Key Laboratory of Intelligent Information Processing-Institute of Computing Technology, Chinese Academy of Sciences, Beijing, P R China.
Proteomics. 2012 Jan;12(2):226-35. doi: 10.1002/pmic.201100081. Epub 2011 Dec 20.
Determining the monoisotopic peak of a precursor is a first step in interpreting mass spectra, which is basic but non-trivial. The reason is that in the isolation window of a precursor, other peaks interfere with the determination of the monoisotopic peak, leading to wrong mass-to-charge ratio or charge state. Here we propose a method, named pParse, to export the most probable monoisotopic peaks for precursors, including co-eluted precursors. We use the relationship between the position of the highest peak and the mass of the first peak to detect candidate clusters. Then, we extract three features to sort the candidate clusters: (i) the sum of the intensity, (ii) the similarity of the experimental and the theoretical isotopic distribution, and (iii) the similarity of elution profiles. We showed that the recall of pParse, MaxQuant, and BioWorks was 98-98.8%, 0.5-17%, and 1.8-36.5% at the same precision, respectively. About 50% of tandem mass spectra are triggered by multiple precursors which are difficult to identify. Then we design a new scoring function to identify the co-eluted precursors. About 26% of all identified peptides were exclusively from co-eluted peptides. Therefore, accurately determining monoisotopic peaks, including co-eluted precursors, can greatly increase peptide identification rate.
确定前体的单一同位素峰是解释质谱的第一步,这是基本但并非微不足道的。

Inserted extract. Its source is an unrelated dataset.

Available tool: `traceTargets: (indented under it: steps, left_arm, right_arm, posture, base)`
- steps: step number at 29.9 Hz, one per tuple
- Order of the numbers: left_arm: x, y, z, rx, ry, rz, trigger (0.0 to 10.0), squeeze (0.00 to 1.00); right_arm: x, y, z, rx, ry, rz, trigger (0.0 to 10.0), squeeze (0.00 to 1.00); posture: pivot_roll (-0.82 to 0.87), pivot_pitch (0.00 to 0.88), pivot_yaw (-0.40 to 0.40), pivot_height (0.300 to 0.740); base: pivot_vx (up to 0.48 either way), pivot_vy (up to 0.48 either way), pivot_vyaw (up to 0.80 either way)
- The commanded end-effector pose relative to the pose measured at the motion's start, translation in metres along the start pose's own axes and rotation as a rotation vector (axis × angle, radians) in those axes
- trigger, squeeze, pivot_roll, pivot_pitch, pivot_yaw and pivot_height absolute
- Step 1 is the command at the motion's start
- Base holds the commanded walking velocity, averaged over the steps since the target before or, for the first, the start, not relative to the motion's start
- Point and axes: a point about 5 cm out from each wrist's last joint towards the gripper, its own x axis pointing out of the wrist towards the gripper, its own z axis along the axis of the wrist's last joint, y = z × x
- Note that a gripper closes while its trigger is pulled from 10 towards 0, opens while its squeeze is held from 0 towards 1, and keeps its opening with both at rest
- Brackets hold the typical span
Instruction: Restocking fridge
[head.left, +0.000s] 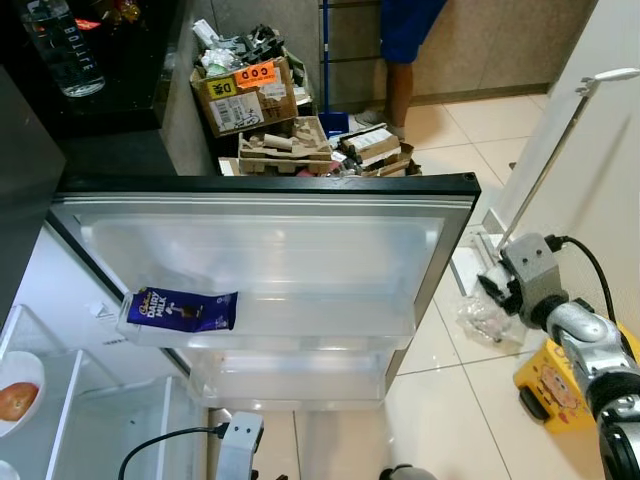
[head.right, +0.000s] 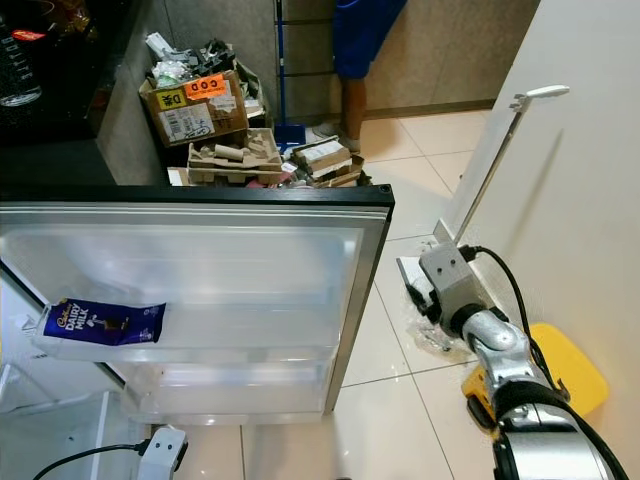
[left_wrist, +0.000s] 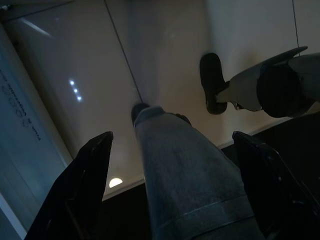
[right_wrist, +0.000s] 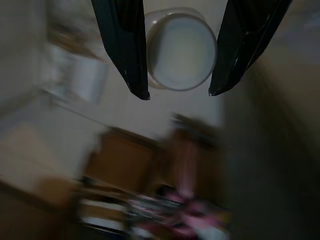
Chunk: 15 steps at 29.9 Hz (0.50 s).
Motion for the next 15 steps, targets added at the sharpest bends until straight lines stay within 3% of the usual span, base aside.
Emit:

原因是在前体的隔离窗口中,其他峰会干扰单一同位素峰的确定,导致错误的质荷比或电荷状态。在这里,我们提出了一种名为 pParse 的方法,用于导出最可能的前体单一同位素峰,包括共洗脱前体。我们使用最高峰的位置与第一个峰的质量之间的关系来检测候选簇。然后,我们提取三个特征来对候选簇进行排序:(i)强度总和,(ii)实验和理论同位素分布的相似性,以及(iii)洗脱曲线的相似性。我们表明,在相同的精度下,pParse、MaxQuant 和 BioWorks 的召回率分别为 98-98.8%、0.5-17%和 1.8-36.5%。大约 50%的串联质谱是由多个难以识别的前体触发的。然后,我们设计了一种新的评分函数来识别共洗脱前体。大约 26%的所有鉴定肽仅来自共洗脱肽。因此,准确确定单一同位素峰,包括共洗脱前体,可以大大提高肽鉴定率。